Osman Bey kelepçeyle karşısına getirilen çocuğunun perişan halini görünce çok üzülse de üzüldüğünü belli etmeyip direkt azarlamaya geçti. Adam;
"bunca yıl sana harcadığım paraları hiç ettin, geleceğini yaktın." deyince, Ali Samet kaç gündür süren stresin ardından kendini tutamayıp çocuk gibi ağlamaya başladı. Bir yandan ağlıyor, bir yandan konuşuyordu.
"Hepsi dedemin yüzünden. Ben bir şey yapmadım, hepsi onun yüzünden. O her şeyi anlatmasaydı o adama, şimdi burada olmayacaktım. Hepsi onun yüzünden."
Babası şaşırmıştı, oğlunun dediklerinden bir şey anlamıyordu.
Ne olup bittiğini sorsa da Ali Samet;"git babana sor, kendi anlatsın." diyerek bir yandan koluyla göz yaşlarını siliyor, diğer yandan ağlamasına devam ediyordu.
"Oğlum, dedenin senin yaptığın işle ne alakası olur? Kendi suçunu başkasının üzerine yıkıp durma. Hele bir söyle, neyin eksikti, neden karıştın bu işlere?"
"Var işte, alakası var."
"İhtiyar adamın senin bu işinle ne ilgisi olabilir? Bilmece gibi konuşup durma. Anlat bana, anlat ki yardım edebileyim sana."
"Artık bana kimse yardım edemez, itiraf ettim her şeyi, o adamı ihbar da ettim.
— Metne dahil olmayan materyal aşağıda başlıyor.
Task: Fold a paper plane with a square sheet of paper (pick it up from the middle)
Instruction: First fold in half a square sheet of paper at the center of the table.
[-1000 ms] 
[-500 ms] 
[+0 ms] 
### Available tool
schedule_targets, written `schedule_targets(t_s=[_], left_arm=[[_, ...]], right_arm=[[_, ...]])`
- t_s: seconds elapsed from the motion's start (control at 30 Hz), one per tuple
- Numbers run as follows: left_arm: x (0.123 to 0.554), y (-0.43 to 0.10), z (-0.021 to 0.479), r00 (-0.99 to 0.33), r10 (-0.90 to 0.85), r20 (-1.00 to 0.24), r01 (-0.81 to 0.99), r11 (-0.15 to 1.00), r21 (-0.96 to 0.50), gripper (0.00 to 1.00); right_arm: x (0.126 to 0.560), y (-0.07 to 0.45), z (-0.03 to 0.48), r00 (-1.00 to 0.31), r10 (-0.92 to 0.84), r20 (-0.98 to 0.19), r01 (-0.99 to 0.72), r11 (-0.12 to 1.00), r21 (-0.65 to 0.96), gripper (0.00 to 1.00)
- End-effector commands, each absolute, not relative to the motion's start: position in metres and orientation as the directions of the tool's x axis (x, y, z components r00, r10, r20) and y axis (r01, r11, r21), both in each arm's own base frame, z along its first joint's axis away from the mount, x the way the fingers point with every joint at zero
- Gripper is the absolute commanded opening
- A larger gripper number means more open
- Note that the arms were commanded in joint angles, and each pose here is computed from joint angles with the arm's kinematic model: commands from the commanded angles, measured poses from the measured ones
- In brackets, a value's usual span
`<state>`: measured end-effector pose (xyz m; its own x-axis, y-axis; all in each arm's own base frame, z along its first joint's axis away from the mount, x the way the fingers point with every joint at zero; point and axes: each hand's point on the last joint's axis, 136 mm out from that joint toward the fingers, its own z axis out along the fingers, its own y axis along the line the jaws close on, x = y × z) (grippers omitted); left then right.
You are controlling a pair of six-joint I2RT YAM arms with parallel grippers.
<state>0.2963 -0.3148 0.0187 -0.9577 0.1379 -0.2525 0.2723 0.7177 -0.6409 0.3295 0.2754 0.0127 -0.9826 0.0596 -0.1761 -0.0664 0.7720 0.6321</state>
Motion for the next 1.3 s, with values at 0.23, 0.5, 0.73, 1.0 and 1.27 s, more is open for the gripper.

Çıksam da dışarıda öldürürler artık beni."
"Seni bu işe karıştıranları ihbar mı ettin? İyi yaptın, aferin. Hem sana hiçbir şey yapamazlar, korkma. Avukat söyledi, bu ifaden suçunu hafifletecektir. "
"Kurtulacaktım, sıyrılacaktım bu işten. Dedemin o ses kaydı olmasaydı, şimdi dışarıdaydım."
"Yine dedem diyorsun. Ne yaptı adamcağız? Ne ses kaydı?"
"Git kendine sor dedim ya. Hadi git artık, git." deyip ayağa kalktı, kapıyı vurdu yumruklarıyla.
Kapı açıldı, gardiyan;"bu ne gürültü?" diye kapıda görüldü.
Ali Samet gardiyana, görüşmesinin bittiğini, onu koğuşa götürmesini söyledi ve bir şey demeden çıktı odadan.
Kafasında bin bir soruyla oğlunun ardından bakakalan Osman Bey dışarı çıktı. Avukatla konuşup, Ali Samet'in dedesini suçladığını, bunun üzerine bir bilgisi olup olmadığını sordu. Avukat böyle bir meseleden haberdar olmadığını söyleyince, Osman Bey endişeyle;
"çocuk hayatının tehlikede olduğunu söylüyor, öyle bir şey olabilir mi? Ona bir şey yaparlar mı?" diye sordu.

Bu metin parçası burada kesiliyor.